• _Activity_:
Print, exactly as given, each line of the data from the line containing "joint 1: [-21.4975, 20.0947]" up to and including its last line.

• _Raw data_:
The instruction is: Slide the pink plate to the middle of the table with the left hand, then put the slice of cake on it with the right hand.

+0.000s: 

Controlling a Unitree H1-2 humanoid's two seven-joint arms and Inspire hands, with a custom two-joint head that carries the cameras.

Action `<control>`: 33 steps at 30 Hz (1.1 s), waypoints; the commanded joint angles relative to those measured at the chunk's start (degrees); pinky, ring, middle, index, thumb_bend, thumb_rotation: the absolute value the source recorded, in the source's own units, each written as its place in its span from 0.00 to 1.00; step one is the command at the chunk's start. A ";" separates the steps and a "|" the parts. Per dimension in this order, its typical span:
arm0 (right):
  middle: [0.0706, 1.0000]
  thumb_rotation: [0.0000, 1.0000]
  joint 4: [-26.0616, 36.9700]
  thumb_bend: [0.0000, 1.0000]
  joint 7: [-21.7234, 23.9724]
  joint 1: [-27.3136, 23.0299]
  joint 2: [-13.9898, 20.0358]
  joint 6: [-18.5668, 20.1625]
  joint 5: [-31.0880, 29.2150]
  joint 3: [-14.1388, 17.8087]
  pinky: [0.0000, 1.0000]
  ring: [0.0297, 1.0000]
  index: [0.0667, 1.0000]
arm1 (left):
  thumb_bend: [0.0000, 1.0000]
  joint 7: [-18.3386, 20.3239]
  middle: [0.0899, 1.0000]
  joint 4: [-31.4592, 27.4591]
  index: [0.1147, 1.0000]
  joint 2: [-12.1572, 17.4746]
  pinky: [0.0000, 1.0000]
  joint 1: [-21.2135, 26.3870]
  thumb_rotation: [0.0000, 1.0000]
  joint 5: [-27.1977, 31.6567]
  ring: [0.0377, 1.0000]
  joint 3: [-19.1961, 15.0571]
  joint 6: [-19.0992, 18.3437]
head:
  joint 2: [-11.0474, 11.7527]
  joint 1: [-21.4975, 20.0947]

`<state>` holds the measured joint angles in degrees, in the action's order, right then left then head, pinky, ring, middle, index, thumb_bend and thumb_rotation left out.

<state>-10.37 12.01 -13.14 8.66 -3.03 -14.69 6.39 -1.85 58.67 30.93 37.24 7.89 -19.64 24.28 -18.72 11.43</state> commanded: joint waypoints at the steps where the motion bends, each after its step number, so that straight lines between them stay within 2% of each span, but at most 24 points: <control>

• _Task response_:
  joint 1: [-21.4975, 20.0947]

`<state>` holds the measured joint angles in degrees, in the action's order, right then left then head, pinky, ring, middle, index, thumb_bend and thumb_rotation left out.

<state>-10.37 12.01 -13.14 8.66 -3.03 -14.69 6.39 -1.85 58.67 30.93 37.24 7.89 -19.64 24.28 -18.72 11.43</state> commanded: joint waypoints at the steps where the motion bends, each after its step number, so that straight lines between them stay within 2% of each span, but at most 24 points: <control>

This output is complete.